There are nine distinct α subunit isoforms (Nav1.1 to Nav1.9), each displaying unique biophysical properties and tissue-specific expression patterns. These isoforms are differentially involved in various physiological processes, rendering them attractive targets for pharmacological intervention. For instance, Nav1.7 is predominantly expressed in nociceptive neurons and has been implicated in pain sensation, while Nav1.5 is primarily expressed in cardiomyocytes and is crucial for the normal functioning of the heart.
Voltage Gated Sodium Channel Drug Discovery
Given the centrality of VGSCs in a multitude of physiological processes, their dysfunction or dysregulation can precipitate a panoply of pathological manifestations, rendering these channels propitious therapeutic targets. To this end, an array of pharmacological interventions has been devised, encompassing both small molecules and biologics, which selectively modulate the activity of specific VGSC subtypes, thereby mitigating the perturbations engendered by aberrant channel function.

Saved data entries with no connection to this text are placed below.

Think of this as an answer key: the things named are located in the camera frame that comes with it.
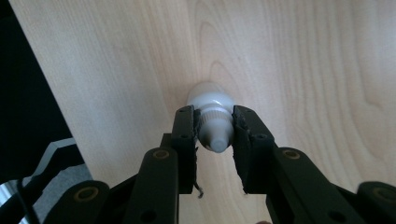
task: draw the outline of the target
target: wooden surface
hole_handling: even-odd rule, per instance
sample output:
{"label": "wooden surface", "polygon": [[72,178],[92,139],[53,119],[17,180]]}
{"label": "wooden surface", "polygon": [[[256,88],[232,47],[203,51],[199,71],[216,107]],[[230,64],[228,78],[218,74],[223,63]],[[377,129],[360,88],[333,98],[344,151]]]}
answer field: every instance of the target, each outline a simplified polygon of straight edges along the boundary
{"label": "wooden surface", "polygon": [[[95,179],[115,186],[212,80],[335,184],[396,185],[396,1],[10,0]],[[269,220],[232,150],[198,152],[180,223]]]}

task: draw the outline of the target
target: wooden table
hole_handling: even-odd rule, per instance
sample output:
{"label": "wooden table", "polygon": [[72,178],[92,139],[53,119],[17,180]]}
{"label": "wooden table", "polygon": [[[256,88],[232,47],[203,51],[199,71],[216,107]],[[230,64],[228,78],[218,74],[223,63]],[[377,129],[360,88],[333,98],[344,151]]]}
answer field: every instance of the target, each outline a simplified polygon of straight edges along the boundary
{"label": "wooden table", "polygon": [[[115,186],[201,81],[335,184],[396,185],[396,1],[10,0],[94,179]],[[269,220],[233,152],[198,151],[180,223]]]}

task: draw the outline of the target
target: light wood grain
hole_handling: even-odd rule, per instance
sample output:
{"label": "light wood grain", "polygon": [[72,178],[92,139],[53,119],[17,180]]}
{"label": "light wood grain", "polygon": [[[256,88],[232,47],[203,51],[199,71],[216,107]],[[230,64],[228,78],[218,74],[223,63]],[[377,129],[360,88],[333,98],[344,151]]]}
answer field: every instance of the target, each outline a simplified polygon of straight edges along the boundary
{"label": "light wood grain", "polygon": [[[200,81],[335,184],[396,185],[396,1],[10,1],[95,179],[115,186]],[[198,152],[180,223],[269,220],[232,151]]]}

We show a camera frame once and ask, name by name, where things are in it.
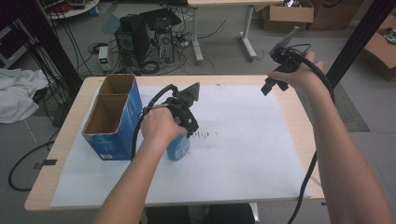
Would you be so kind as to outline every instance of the white paper sheet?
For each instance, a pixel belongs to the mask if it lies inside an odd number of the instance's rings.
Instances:
[[[201,86],[199,101],[191,107],[200,128],[191,137],[190,151],[180,161],[163,154],[146,205],[298,197],[303,169],[275,96],[263,96],[260,88]],[[160,88],[139,90],[146,105]],[[100,206],[129,164],[100,160],[80,134],[86,118],[65,162],[52,207]]]

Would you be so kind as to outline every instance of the table leg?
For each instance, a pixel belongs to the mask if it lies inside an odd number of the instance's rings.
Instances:
[[[248,41],[248,30],[250,28],[250,21],[251,21],[251,16],[253,15],[253,9],[254,9],[253,6],[248,6],[247,17],[246,17],[245,28],[244,28],[245,30],[243,32],[239,32],[239,34],[241,35],[242,43],[246,47],[247,52],[250,56],[250,62],[253,62],[254,59],[257,59],[257,54],[254,51],[253,47],[251,47],[250,42]]]
[[[192,46],[194,47],[196,63],[199,65],[204,61],[204,56],[201,52],[201,47],[198,42],[198,20],[197,20],[198,7],[193,8],[193,30],[192,30]]]

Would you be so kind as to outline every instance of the table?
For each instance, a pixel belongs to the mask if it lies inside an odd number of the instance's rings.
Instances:
[[[190,85],[199,80],[202,85],[217,85],[219,83],[230,85],[258,85],[264,83],[266,76],[210,76],[210,77],[137,77],[140,86],[158,86],[174,83],[175,85]],[[33,188],[30,192],[25,208],[30,211],[51,210],[50,203],[57,188],[60,173],[65,159],[74,144],[76,134],[80,127],[95,91],[103,83],[103,77],[87,78],[78,97],[70,109],[64,122],[64,126],[54,143],[48,160],[57,160],[55,165],[43,166]],[[290,130],[290,136],[297,150],[298,157],[306,171],[315,151],[314,135],[312,126],[304,109],[293,90],[282,92],[274,88],[274,93],[279,102],[281,111]],[[308,183],[312,191],[310,200],[323,199],[323,191],[319,182],[318,169],[314,171]]]
[[[248,40],[248,30],[250,27],[251,16],[253,14],[254,5],[259,4],[268,4],[268,3],[282,3],[283,1],[279,0],[188,0],[189,5],[193,9],[193,31],[192,31],[192,46],[195,52],[195,59],[197,64],[200,64],[204,60],[204,56],[201,52],[201,47],[198,42],[198,21],[197,21],[197,12],[198,7],[208,7],[208,6],[227,6],[227,5],[248,5],[246,20],[245,20],[245,28],[243,32],[239,32],[241,36],[241,40],[247,52],[249,54],[249,59],[252,62],[254,59],[257,59],[257,54],[254,51],[253,47]]]

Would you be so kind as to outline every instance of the blue box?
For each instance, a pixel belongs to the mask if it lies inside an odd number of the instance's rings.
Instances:
[[[82,135],[104,161],[130,160],[142,101],[133,75],[108,75]]]

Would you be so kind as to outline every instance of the white towel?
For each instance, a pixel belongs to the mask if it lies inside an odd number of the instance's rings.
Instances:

An emergent strategy in VGSC drug discovery encompasses the development of isoform-selective compounds, which selectively target distinct channel subtypes, attenuating the deleterious consequences of global channel blockade whilst minimizing potential off-target effects. Additionally, efforts have been dedicated to the identification of allosteric modulators, which act at topographically distinct sites from the canonical pore, thereby conferring enhanced selectivity and reduced propensity for adverse effects.
In summary, the Voltage-Gated Sodium Channel family constitutes a convergence of physiological and pharmacological exploration, underscoring the potential of these channels as therapeutic targets in the amelioration of a diverse array of pathological states. As research progresses, the development of innovative strategies and methodologies to selectively modulate VGSC function will undoubtedly yield novel therapeutic avenues with the potential to transform the landscape of disease treatment and management.